1

I would like to get some explanations concerning the way to combine following R packages:

-odbc : used to connect to existing Oracle data source

-sparklyr : used to compute this data on a standalone Spark cluster

Here is what I have done :

-on my client computer, I used dbConnect() function from ODBC R package to connect to an existing Oracle database. This Oracle database is hosted on a windows server.

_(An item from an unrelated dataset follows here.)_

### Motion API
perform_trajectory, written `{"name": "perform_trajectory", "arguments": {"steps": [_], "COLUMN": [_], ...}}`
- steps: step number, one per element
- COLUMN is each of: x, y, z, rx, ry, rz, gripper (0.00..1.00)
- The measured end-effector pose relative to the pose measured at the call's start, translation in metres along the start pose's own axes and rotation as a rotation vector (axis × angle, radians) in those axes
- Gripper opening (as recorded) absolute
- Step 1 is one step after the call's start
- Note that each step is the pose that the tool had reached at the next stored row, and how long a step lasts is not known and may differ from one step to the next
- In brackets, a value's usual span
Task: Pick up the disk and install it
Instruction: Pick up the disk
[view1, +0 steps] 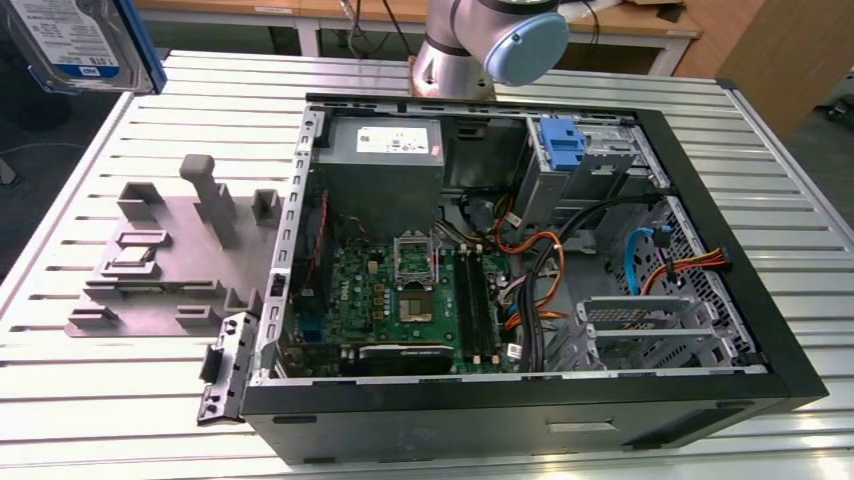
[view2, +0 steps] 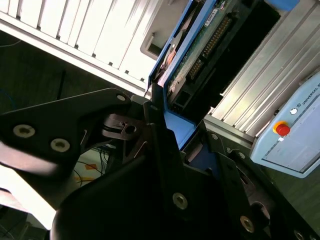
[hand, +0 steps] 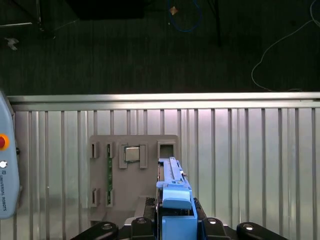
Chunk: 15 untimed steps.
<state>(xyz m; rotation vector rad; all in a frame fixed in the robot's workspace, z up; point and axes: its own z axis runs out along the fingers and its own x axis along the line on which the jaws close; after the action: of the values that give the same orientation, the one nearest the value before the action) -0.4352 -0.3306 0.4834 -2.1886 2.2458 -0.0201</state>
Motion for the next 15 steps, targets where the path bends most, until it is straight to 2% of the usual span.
{"name": "perform_trajectory", "arguments": {"steps": [1,2,3,8,9,12,15], "x": [0.0000,-0.0001,-0.0001,0.0000,0.0000,0.0000,0.0002], "y": [0.0000,0.0000,0.0000,0.0000,0.0000,0.0000,0.0001], "z": [-0.0002,-0.0002,-0.0002,-0.0002,-0.0002,-0.0001,-0.0002], "rx": [0.0000,-0.0003,-0.0004,-0.0004,-0.0003,0.0001,0.0001], "ry": [-0.0027,-0.0143,-0.0181,-0.0194,-0.0179,-0.0015,0.0002], "rz": [0.000,0.000,0.000,0.000,0.000,0.000,0.000], "gripper": [0.36,0.36,0.36,0.36,0.36,0.36,0.36]}}
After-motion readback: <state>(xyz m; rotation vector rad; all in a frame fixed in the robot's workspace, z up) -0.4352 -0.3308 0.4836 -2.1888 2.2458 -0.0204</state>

I separately implemented a Spark standalone cluster with some computers located on the same local network but isolated from the windows server: by using this Spark cluster, I would like to use spark_connect() function of sparklyr package to connect my client computer ( which is connected to my Oracle data base ) to the Spark cluster. As a resume my objective consists to use the spark standalone cluster to execute parallel processing (e.g. ml_regression_trees) of data stored on my oracle data base.

Does someone know if there is a function on sparklyr to do all of this directly ? ( I mean: connection to Oracle database + big data processing with Spark )

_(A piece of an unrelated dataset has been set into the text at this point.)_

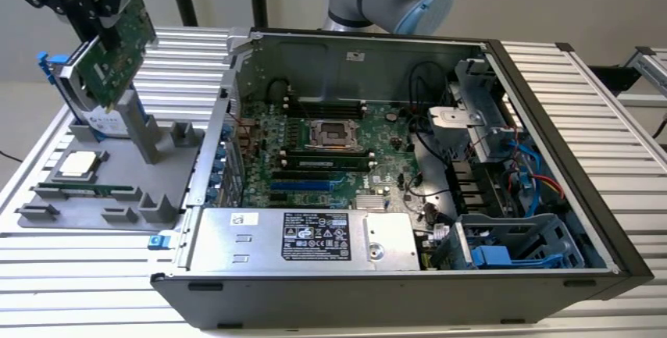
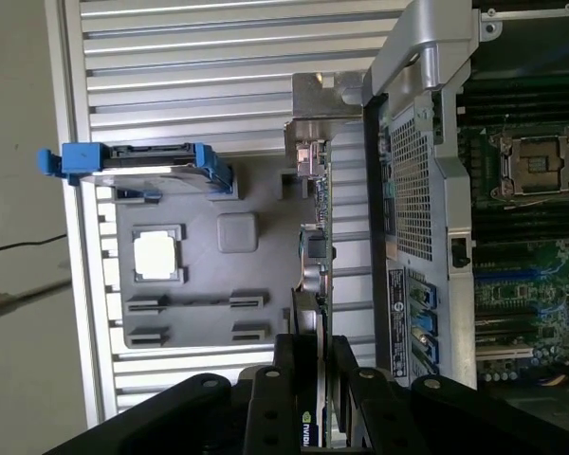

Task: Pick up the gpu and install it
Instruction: 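Pick up the gpu and move the gpu toward the slot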

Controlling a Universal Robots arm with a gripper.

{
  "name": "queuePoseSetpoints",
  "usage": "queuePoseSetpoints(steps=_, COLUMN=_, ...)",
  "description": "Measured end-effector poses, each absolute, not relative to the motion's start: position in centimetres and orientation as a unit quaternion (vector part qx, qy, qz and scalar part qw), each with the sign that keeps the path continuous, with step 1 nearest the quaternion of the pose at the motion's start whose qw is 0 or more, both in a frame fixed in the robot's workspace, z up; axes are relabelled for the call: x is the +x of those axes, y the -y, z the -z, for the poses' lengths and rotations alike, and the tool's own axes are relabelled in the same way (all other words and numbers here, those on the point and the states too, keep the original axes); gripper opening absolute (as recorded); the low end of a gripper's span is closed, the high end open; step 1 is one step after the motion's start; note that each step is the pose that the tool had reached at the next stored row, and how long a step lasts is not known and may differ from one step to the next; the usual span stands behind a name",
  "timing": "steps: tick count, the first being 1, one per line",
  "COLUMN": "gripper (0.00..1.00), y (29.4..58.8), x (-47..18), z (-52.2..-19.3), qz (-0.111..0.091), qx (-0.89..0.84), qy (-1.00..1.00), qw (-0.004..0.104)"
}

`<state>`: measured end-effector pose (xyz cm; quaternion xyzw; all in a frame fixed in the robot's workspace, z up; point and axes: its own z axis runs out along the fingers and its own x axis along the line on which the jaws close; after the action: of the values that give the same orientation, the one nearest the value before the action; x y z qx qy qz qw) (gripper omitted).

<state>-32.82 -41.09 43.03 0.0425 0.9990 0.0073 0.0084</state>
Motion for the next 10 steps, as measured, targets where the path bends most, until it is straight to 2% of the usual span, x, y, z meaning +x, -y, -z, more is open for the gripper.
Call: queuePoseSetpoints(steps=10, gripper=0.00, y=41.09, x=-32.06, z=-43.03, qz=-0.007, qx=0.042, qy=-0.999, qw=0.008)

Thank you very much for your help ( any advices are welcome!)

JeanBertin
  • 633
  • 1
  • 7
  • 23
  • I didn't try ODBC, but when I read data from oracle to spark I use `spark_read_jdbc()`. If you are interested in the JDBC solution, I can post it here. – nachti Mar 15 '18 at 10:01

1 Answers1

4

Knowing that you asked for an ODBC way, here is an JDBC solution (probably useful for other users and due to the fact, that ODBC is not mentioned in the question title.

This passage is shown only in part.